**Work instruction**
Two lines in the data below mark the range: the one with "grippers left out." and the one with "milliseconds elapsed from". Return both, along with every line between them, exactly.

**Working data**
※ ※ ※

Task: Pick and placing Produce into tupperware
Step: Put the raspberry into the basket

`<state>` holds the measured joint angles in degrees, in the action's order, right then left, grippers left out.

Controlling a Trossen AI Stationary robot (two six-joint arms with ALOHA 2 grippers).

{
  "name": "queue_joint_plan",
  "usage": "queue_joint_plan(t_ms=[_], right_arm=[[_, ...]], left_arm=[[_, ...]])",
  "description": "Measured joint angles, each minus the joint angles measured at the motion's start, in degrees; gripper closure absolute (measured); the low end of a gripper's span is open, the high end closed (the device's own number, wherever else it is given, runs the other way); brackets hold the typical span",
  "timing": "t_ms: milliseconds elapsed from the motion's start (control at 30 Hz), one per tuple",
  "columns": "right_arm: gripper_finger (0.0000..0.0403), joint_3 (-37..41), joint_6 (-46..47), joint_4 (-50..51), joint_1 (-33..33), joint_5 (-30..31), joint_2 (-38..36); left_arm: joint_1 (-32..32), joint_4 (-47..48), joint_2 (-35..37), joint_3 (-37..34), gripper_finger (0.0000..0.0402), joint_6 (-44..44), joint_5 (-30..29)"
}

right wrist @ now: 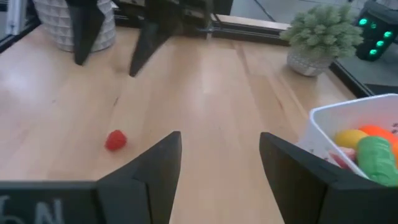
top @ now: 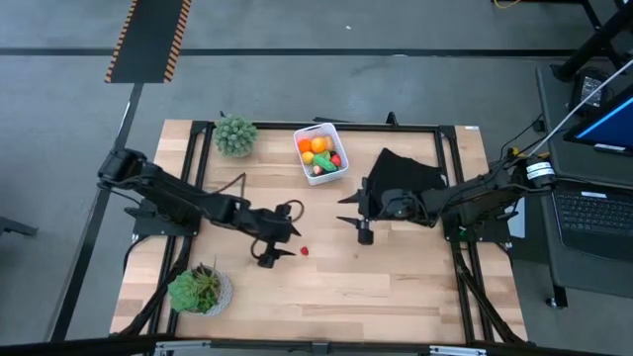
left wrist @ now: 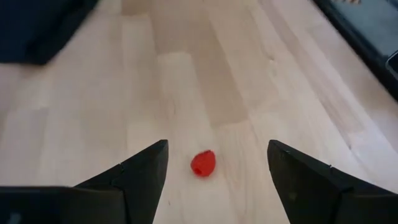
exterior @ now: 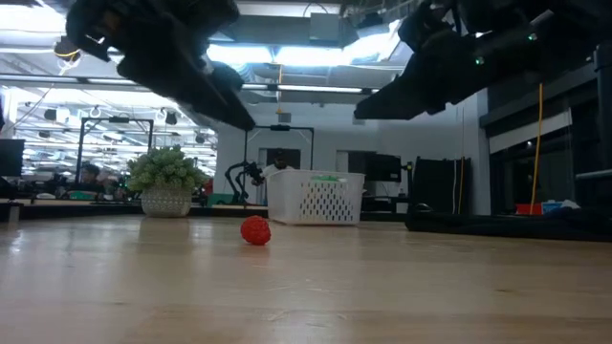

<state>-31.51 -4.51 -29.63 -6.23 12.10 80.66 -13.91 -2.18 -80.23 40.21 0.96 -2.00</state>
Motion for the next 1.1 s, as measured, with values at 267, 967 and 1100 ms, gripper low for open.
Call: queue_joint_plan(t_ms=[267,967,1100], right_arm=[[0.0185,0.00,-0.30,1.82,-2.86,-0.11,0.00],[0.0185,0.00,-0.33,1.65,-4.23,-0.11,0.02],[0.0185,0.00,-0.33,1.65,-4.23,-0.11,0.02]], left_arm=[[0.01,4.73,-7.85,6.27,0.0135,-0.04,0.00],[-0.04,3.58,-14.08,6.62,0.0135,3.20,-0.46],[0.25,3.58,-14.06,6.62,0.0135,2.98,-0.46]])
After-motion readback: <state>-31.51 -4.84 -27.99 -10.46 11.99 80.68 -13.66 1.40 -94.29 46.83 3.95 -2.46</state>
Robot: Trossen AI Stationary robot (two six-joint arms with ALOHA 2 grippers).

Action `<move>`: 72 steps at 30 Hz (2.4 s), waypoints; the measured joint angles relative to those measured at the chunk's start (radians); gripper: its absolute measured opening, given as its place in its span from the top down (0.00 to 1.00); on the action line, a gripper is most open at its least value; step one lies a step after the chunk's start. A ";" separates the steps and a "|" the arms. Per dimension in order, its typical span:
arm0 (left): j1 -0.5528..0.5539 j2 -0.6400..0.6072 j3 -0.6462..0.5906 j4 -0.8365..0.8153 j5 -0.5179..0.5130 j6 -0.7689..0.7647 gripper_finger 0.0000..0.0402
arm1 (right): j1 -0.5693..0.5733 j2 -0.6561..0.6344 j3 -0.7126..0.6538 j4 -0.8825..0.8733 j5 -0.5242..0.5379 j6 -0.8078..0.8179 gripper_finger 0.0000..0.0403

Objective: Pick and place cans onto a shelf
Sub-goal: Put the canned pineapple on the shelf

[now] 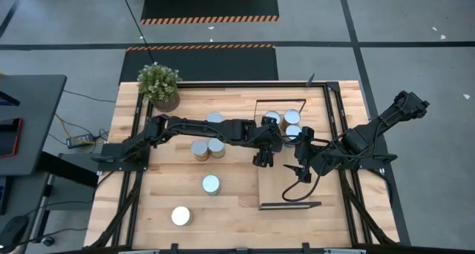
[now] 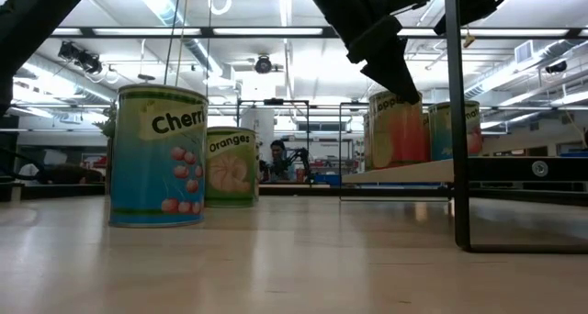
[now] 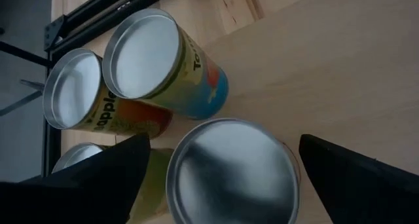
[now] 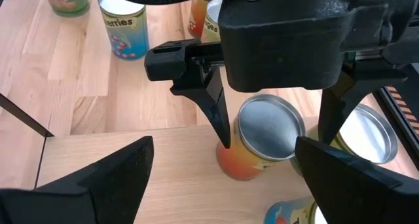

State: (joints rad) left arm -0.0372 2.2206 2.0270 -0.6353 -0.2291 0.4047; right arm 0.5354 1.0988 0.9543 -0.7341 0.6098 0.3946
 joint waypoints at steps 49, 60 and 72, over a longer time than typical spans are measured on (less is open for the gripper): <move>-0.106 -0.070 -0.003 -0.259 -0.154 -0.024 0.01 | 0.059 0.002 -0.009 -0.006 0.077 0.072 0.06; -0.180 -0.077 -0.106 -0.394 -0.290 -0.179 0.03 | 0.053 0.197 -0.021 0.076 0.275 -0.059 0.06; -0.215 -0.275 -0.372 -0.217 -0.322 -0.226 0.03 | -0.070 0.365 0.077 0.094 0.310 -0.210 0.06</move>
State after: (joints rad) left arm -0.2517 1.9457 1.6549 -0.8524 -0.5516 0.1784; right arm 0.4650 1.4641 1.0308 -0.6406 0.9193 0.1850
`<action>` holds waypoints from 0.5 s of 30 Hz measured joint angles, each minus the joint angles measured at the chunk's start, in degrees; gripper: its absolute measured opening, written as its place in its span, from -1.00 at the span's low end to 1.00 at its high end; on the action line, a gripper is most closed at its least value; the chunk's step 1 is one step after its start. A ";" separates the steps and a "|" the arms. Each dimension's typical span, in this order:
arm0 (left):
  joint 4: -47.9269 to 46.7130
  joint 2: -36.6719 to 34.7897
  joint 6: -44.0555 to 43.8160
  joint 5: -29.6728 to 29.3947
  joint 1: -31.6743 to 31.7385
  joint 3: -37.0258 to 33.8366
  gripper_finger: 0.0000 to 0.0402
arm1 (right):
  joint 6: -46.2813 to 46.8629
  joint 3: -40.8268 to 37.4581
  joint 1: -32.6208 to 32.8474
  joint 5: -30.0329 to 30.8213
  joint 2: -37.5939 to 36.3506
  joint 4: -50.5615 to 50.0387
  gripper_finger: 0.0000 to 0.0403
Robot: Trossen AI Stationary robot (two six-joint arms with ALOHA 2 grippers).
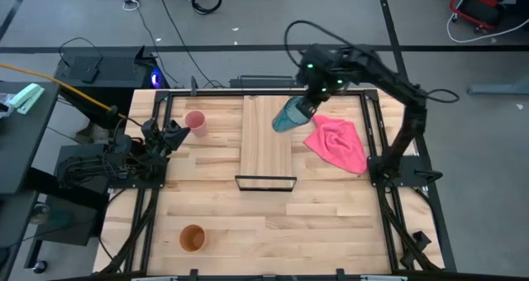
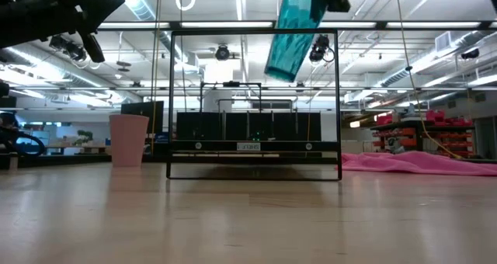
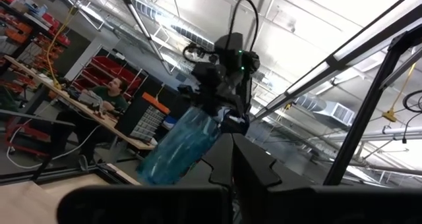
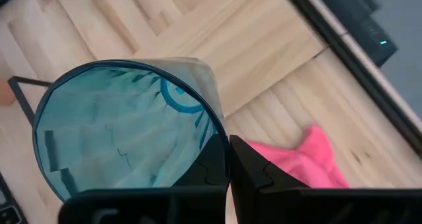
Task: Stack small to large cups/mugs on shelf
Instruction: Put the blue cup on the shelf
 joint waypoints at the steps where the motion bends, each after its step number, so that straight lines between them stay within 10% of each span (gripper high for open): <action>1: 0.00 0.00 0.06 0.00 0.00 0.00 -0.93 | -0.11 0.55 0.05 -0.62 1.11 0.00 -0.98; 15: -0.93 0.00 0.10 -0.01 0.00 0.02 -0.93 | -4.71 6.19 7.21 -6.47 12.69 0.91 -0.98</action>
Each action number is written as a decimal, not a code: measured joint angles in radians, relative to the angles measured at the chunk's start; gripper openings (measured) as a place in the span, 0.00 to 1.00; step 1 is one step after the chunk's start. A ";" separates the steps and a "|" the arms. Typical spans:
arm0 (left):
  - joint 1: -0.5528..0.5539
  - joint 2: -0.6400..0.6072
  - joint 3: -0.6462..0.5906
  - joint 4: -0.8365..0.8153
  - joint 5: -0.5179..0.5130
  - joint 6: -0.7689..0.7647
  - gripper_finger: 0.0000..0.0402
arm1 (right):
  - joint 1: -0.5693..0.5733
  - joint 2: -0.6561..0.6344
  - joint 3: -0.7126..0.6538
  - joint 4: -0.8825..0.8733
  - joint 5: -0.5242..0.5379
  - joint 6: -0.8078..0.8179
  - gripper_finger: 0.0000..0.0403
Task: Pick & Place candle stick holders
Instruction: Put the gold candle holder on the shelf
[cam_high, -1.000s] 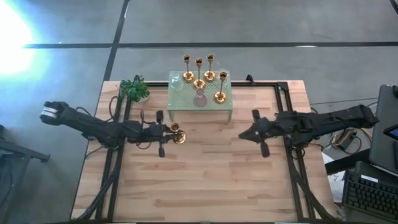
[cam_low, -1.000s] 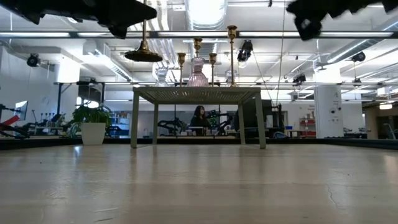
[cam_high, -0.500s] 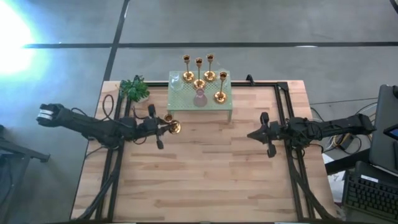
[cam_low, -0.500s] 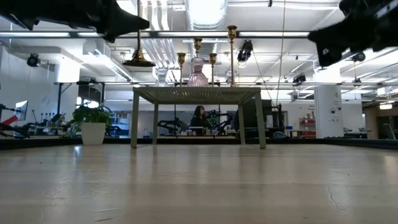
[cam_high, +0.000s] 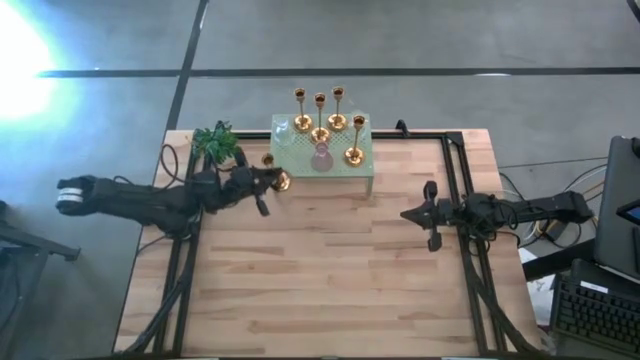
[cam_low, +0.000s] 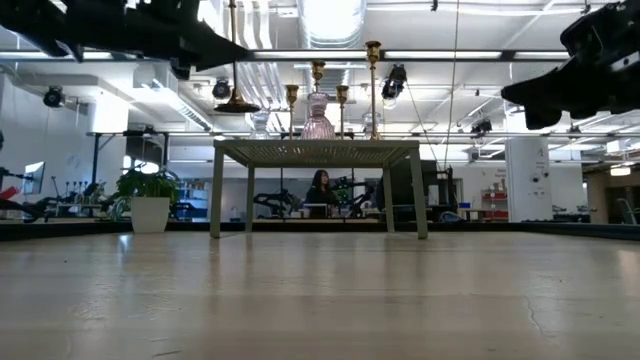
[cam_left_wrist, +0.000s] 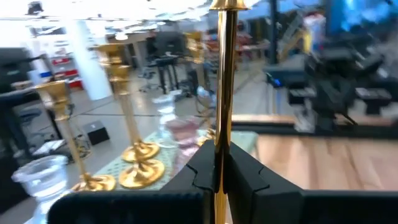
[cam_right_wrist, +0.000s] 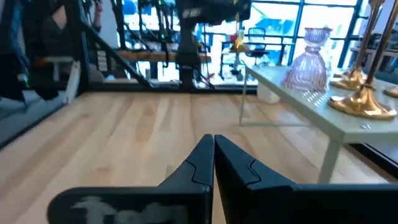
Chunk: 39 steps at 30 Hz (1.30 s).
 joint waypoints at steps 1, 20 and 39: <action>0.018 0.005 0.000 0.016 0.001 -0.018 0.05 | 0.000 -0.012 -0.001 -0.021 0.004 -0.008 0.02; 0.175 0.170 0.193 -0.117 0.050 -0.108 0.05 | -0.002 -0.051 -0.001 -0.102 0.089 -0.108 0.02; 0.244 0.280 0.222 -0.038 0.013 -0.164 0.05 | -0.002 -0.049 -0.001 -0.103 0.088 -0.089 0.02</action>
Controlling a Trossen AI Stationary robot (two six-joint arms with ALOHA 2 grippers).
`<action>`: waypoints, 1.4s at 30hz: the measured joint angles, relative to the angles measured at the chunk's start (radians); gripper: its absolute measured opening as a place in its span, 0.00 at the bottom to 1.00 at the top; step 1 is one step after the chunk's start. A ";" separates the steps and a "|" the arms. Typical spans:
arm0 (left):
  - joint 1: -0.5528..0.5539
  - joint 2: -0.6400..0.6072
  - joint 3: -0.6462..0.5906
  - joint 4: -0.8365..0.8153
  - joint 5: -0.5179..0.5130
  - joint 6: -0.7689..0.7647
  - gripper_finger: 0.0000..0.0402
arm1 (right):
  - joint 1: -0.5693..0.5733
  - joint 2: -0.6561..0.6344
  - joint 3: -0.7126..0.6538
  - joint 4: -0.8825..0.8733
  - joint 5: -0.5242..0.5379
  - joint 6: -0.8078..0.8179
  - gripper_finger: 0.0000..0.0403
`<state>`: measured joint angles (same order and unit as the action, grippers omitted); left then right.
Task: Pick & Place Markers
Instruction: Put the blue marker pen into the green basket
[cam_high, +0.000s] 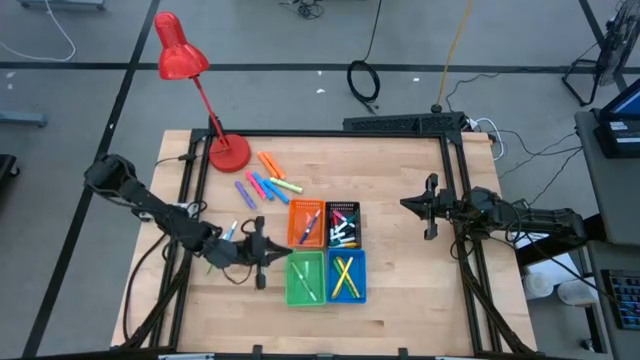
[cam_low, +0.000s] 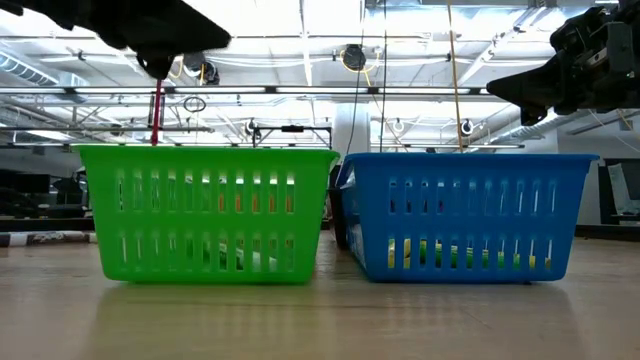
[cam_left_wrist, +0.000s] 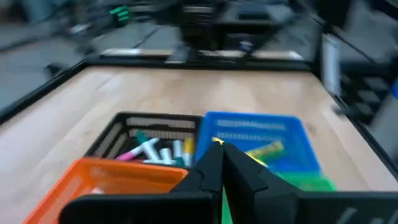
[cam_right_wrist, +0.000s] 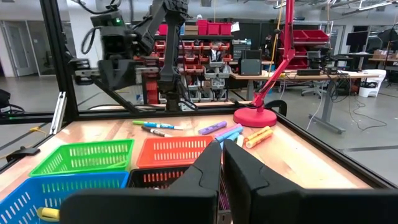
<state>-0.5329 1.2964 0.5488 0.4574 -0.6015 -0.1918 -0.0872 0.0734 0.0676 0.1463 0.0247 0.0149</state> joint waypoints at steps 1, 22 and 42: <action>0.019 0.000 0.000 -0.001 -0.017 -0.051 0.05 | 0.000 0.000 0.000 0.000 0.000 0.000 0.02; 0.417 0.495 0.710 -0.937 0.333 -0.163 0.48 | 0.000 0.000 0.000 0.005 0.000 0.000 0.02; 0.469 0.615 0.690 -1.017 0.397 -0.325 0.35 | 0.000 0.003 0.000 0.000 0.000 0.000 0.02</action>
<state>-0.0639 1.9110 1.2383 -0.5592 -0.2048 -0.5164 -0.0872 0.0765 0.0673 0.1467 0.0246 0.0147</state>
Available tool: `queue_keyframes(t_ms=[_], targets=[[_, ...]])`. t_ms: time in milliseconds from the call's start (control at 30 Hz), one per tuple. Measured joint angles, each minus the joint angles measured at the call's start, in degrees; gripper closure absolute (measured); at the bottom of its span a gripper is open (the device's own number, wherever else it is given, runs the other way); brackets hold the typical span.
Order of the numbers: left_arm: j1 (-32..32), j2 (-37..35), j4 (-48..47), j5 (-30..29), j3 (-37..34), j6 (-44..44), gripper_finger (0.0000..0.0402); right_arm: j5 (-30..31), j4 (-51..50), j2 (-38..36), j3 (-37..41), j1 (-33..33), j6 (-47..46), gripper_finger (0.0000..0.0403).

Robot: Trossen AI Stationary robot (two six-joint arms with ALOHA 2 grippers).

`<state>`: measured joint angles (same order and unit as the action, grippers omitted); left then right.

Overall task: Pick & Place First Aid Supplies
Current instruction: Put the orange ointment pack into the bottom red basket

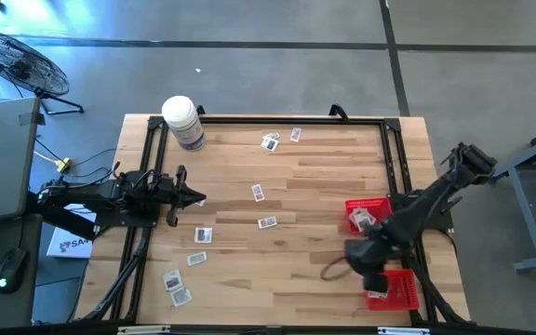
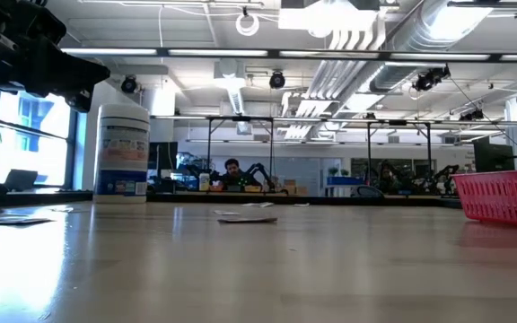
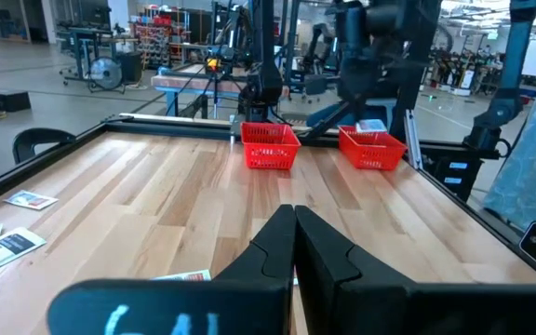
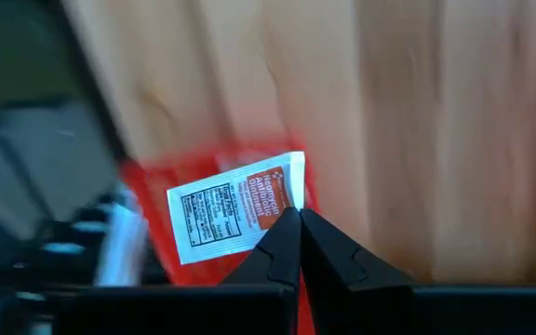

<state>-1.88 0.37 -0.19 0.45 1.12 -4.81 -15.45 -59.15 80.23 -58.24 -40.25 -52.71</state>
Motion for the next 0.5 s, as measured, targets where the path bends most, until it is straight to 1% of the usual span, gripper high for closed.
queue_keyframes(t_ms=[100,233,500], targets=[[0.0,0.0,0.0,0.0,0.0,0.0,0.0401,3.0,-3.9,0.0,0.0,-5.2,-6.0,0.0402],[0.0,0.0,0.0,0.0,0.0,0.0,0.0401,7.5,-2.2,0.1,0.0,-9.4,-9.3,0.0402],[0.0,0.0,0.0,0.0,0.0,0.0,0.0401,6.7,-1.2,3.6,0.0,-13.1,-15.8,0.0402]])
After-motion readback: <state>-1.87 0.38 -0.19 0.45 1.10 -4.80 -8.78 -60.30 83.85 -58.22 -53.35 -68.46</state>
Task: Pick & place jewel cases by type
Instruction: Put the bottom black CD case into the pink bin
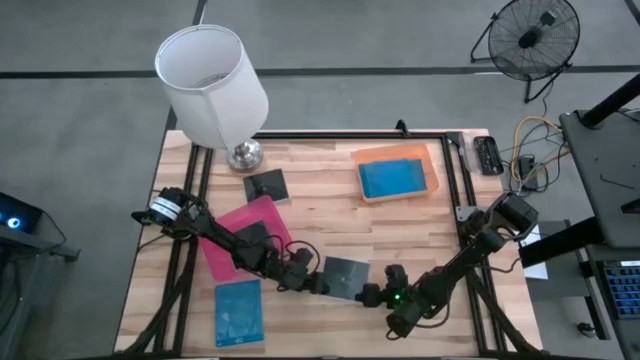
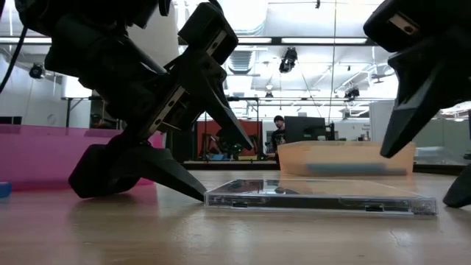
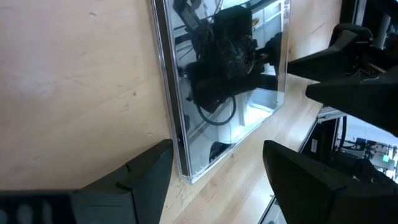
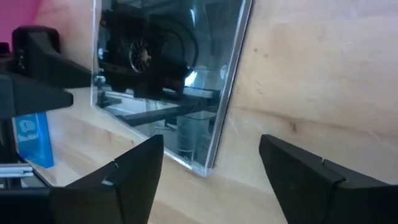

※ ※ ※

**Finished exercise**
`<state>` holds the measured joint angles in degrees, in the action's order, right then left, grippers left out.

Controlling a Trossen AI Stationary robot (two six-joint arms with ALOHA 2 grippers).

{
  "name": "queue_joint_plan",
  "usage": "queue_joint_plan(t_ms=[_], right_arm=[[_, ...]], left_arm=[[_, ...]])",
  "description": "Measured joint angles, each minus the joint angles measured at the motion's start, in degrees; gripper closure absolute (measured); the low end of a gripper's span is open, the high end closed (the device's own number, wherever else it is given, runs the other way); brackets hold the typical span",
  "timing": "t_ms: milliseconds elapsed from the motion's start (control at 30 Hz), one per tuple",

There is nothing else to the answer.